▸ **Activity**: Your answer should consist of the line holding "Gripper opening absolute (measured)" and all lines after it to the end of the material, copied exactly.

━━━━━━

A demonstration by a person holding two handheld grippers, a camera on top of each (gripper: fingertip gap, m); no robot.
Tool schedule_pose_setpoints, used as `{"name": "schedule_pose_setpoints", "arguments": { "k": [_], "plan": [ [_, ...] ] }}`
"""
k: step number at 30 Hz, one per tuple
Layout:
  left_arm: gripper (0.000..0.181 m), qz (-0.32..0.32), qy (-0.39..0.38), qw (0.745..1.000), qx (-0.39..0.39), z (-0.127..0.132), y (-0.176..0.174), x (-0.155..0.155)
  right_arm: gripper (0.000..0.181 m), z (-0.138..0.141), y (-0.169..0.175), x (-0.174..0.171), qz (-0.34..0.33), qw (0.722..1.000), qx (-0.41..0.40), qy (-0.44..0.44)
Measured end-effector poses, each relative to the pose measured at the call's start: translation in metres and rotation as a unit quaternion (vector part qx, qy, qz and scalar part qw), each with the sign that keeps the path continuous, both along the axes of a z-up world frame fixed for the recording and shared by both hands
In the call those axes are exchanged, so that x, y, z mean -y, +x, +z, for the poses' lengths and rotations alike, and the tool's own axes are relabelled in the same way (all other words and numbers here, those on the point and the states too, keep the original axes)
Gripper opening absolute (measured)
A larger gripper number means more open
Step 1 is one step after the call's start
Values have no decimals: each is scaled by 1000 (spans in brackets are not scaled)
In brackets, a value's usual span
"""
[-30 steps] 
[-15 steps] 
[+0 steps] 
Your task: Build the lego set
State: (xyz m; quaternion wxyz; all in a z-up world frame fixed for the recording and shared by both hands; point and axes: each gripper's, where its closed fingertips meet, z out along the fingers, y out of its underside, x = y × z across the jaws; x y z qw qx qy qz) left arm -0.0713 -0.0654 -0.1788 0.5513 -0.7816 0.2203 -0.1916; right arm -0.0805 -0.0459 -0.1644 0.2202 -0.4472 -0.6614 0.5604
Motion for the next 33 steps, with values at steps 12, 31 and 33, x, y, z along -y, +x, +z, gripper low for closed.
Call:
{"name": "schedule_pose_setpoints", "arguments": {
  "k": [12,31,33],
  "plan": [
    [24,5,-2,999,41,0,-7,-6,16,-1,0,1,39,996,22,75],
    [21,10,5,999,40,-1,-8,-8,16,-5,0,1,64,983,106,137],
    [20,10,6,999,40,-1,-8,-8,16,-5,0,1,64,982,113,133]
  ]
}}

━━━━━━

▸ **Task answer**:
Gripper opening absolute (measured)
A larger gripper number means more open
Step 1 is one step after the call's start
Values have no decimals: each is scaled by 1000 (spans in brackets are not scaled)
In brackets, a value's usual span
"""
[-30 steps] 
[-15 steps] 
[+0 steps] 
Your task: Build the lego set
State: (xyz m; quaternion wxyz; all in a z-up world frame fixed for the recording and shared by both hands; point and axes: each gripper's, where its closed fingertips meet, z out along the fingers, y out of its underside, x = y × z across the jaws; x y z qw qx qy qz) left arm -0.0713 -0.0654 -0.1788 0.5513 -0.7816 0.2203 -0.1916; right arm -0.0805 -0.0459 -0.1644 0.2202 -0.4472 -0.6614 0.5604
Motion for the next 33 steps, with values at steps 12, 31 and 33, x, y, z along -y, +x, +z, gripper low for closed.
Call:
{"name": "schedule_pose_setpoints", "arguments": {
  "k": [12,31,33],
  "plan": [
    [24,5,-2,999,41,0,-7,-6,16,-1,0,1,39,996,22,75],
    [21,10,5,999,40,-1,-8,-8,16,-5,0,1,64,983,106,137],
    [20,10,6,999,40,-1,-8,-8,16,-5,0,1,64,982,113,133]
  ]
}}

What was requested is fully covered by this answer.